> _Task details_
Wherever the string "measured" appears in the entries below, return the line that holds it.

> _Data supplied_
++++++++++

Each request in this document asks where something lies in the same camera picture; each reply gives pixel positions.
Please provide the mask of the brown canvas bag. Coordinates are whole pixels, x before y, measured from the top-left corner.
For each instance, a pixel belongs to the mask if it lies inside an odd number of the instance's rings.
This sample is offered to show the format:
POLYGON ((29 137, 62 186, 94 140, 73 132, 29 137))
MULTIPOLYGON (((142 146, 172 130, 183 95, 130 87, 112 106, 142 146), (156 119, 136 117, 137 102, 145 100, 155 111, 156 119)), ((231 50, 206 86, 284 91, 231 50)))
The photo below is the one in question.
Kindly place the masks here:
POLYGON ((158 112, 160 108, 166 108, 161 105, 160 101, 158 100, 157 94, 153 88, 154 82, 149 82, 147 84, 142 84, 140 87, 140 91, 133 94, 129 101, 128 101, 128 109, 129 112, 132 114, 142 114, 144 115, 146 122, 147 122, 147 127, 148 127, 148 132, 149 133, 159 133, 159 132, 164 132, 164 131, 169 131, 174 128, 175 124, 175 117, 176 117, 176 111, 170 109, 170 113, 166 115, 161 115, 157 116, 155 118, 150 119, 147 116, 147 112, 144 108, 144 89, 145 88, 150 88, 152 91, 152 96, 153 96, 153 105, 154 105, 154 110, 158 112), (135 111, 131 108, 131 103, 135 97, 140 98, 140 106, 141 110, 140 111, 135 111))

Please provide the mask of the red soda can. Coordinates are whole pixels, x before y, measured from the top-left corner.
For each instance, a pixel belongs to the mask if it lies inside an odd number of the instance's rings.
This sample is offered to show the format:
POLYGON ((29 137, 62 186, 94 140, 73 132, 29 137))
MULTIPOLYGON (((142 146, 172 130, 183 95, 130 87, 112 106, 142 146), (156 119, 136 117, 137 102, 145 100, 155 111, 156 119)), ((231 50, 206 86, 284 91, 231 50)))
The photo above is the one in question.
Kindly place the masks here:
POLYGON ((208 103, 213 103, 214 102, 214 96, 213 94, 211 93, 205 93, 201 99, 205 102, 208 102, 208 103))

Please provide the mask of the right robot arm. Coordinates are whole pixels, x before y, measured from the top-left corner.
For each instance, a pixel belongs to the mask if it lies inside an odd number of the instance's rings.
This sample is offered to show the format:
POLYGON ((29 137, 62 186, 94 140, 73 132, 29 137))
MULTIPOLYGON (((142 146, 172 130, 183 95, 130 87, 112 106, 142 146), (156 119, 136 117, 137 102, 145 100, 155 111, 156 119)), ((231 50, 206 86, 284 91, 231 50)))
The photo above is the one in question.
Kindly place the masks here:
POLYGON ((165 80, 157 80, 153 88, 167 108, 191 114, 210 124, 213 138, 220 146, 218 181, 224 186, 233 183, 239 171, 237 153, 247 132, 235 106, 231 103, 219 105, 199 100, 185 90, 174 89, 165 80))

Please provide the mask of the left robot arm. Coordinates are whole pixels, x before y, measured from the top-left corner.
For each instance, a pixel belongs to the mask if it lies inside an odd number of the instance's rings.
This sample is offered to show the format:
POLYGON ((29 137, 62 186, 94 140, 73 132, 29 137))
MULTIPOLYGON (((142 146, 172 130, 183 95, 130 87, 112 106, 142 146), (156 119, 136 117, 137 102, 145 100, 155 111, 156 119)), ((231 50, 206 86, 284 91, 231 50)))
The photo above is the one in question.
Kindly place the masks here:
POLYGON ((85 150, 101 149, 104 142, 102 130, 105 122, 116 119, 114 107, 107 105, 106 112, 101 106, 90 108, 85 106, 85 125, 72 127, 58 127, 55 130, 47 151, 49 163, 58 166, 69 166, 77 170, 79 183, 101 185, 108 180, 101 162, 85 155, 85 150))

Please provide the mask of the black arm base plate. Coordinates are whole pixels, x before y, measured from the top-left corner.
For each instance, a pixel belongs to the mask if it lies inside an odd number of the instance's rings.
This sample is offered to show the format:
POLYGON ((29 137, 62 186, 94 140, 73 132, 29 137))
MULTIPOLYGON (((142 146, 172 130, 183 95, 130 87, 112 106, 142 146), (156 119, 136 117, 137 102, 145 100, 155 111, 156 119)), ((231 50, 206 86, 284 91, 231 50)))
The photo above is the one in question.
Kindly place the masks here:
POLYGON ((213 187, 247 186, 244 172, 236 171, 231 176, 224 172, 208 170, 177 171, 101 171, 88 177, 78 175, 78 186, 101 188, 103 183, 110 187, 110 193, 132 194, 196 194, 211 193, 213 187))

++++++++++

> _Answer section_
Please provide the mask of the brown canvas bag. Coordinates are whole pixels, x before y, measured from the top-left corner.
Please provide the mask of the red soda can. Coordinates are whole pixels, x before y, measured from the top-left corner.
Please provide the mask of the right robot arm. Coordinates are whole pixels, x before y, measured from the top-left corner.
Please provide the mask of the left robot arm. Coordinates are whole pixels, x before y, measured from the top-left corner.
Please provide the mask of the black arm base plate. Coordinates are whole pixels, x before y, measured from the top-left corner.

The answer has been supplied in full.